_Problem to solve_:
Copy out the final stretch of the listing: the line that contains "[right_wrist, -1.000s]" and all lines after it, exactly as they appear.

_Stored data_:
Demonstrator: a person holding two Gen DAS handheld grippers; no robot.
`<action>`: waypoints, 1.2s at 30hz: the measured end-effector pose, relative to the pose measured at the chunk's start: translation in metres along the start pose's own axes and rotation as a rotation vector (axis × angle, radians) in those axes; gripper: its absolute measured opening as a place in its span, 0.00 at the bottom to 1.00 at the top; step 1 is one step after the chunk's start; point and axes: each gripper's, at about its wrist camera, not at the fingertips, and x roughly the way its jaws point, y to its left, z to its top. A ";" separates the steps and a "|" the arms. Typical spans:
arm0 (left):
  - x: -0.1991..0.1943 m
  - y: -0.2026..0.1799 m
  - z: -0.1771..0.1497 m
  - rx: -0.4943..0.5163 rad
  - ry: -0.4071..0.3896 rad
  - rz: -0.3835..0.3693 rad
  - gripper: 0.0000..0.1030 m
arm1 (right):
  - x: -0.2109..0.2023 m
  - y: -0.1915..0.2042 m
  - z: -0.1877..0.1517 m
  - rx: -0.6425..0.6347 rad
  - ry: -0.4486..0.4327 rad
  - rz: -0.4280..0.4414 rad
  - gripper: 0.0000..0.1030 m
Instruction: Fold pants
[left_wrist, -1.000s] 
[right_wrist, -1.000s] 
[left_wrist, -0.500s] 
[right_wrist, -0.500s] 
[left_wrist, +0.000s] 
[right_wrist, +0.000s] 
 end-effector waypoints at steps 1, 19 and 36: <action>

_Solution_:
[right_wrist, -1.000s] 
[left_wrist, -0.500s] 
[right_wrist, -0.500s] 
[left_wrist, +0.000s] 
[right_wrist, +0.000s] 
 end-effector waypoints at steps 1, 19 and 36: <action>

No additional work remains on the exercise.